## How to complete this task:
Write out once more the lines running from the top of the entries below to the line with "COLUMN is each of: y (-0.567", both ends included.

## Collection entries:
= Beginning of Section =
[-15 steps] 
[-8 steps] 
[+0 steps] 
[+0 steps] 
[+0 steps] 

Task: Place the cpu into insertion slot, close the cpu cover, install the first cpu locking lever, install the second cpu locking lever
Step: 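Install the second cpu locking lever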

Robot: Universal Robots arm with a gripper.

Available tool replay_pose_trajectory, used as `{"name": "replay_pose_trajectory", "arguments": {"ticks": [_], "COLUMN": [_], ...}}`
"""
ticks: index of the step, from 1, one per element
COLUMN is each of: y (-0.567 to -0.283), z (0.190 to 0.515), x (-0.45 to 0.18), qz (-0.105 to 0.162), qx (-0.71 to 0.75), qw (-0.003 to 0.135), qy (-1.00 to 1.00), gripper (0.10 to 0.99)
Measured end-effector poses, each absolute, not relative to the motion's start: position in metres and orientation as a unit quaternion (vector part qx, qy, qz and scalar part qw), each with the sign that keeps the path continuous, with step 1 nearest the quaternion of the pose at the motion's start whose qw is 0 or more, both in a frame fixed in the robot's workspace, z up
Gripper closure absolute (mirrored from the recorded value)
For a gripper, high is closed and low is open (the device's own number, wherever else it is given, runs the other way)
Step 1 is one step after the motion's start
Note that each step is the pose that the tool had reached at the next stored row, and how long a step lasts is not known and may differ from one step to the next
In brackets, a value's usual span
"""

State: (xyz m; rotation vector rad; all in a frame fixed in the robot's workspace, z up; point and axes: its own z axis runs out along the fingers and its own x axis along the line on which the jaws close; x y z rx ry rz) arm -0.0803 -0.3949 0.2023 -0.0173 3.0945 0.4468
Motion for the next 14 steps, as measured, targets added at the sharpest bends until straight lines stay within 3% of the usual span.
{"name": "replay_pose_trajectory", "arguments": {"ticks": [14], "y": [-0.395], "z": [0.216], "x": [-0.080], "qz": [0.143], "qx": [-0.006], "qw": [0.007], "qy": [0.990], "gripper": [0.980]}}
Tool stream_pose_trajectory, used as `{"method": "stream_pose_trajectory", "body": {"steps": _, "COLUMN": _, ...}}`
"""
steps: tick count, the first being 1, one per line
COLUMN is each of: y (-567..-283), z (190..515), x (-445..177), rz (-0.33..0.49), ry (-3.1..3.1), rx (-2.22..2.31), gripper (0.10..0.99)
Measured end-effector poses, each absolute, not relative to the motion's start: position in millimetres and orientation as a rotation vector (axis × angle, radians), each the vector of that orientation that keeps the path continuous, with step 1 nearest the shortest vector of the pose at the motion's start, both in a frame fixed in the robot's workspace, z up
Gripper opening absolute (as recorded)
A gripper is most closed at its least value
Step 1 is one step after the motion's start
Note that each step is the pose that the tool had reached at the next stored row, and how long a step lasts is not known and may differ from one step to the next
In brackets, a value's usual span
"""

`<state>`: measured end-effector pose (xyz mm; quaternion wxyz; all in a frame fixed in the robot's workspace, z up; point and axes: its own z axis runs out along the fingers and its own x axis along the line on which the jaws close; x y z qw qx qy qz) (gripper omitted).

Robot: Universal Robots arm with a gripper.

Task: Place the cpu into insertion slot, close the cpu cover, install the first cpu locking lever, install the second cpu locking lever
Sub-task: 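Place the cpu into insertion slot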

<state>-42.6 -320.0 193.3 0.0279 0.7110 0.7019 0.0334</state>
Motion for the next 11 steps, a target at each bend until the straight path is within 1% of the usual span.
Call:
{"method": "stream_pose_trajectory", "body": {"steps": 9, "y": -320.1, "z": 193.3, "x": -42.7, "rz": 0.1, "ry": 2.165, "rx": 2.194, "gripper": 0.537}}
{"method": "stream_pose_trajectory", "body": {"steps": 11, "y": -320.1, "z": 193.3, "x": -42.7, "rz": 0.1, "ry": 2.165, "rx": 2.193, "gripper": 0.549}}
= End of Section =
## Your response:
[-15 steps] 
[-8 steps] 
[+0 steps] 
[+0 steps] 
[+0 steps] 

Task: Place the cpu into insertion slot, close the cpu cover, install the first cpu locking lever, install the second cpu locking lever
Step: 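Install the second cpu locking lever
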
Robot: Universal Robots arm with a gripper.

Available tool replay_pose_trajectory, used as `{"name": "replay_pose_trajectory", "arguments": {"ticks": [_], "COLUMN": [_], ...}}`
"""
ticks: index of the step, from 1, one per element
COLUMN is each of: y (-0.567 to -0.283), z (0.190 to 0.515), x (-0.45 to 0.18), qz (-0.105 to 0.162), qx (-0.71 to 0.75), qw (-0.003 to 0.135), qy (-1.00 to 1.00), gripper (0.10 to 0.99)

Nothing else remains for this exercise.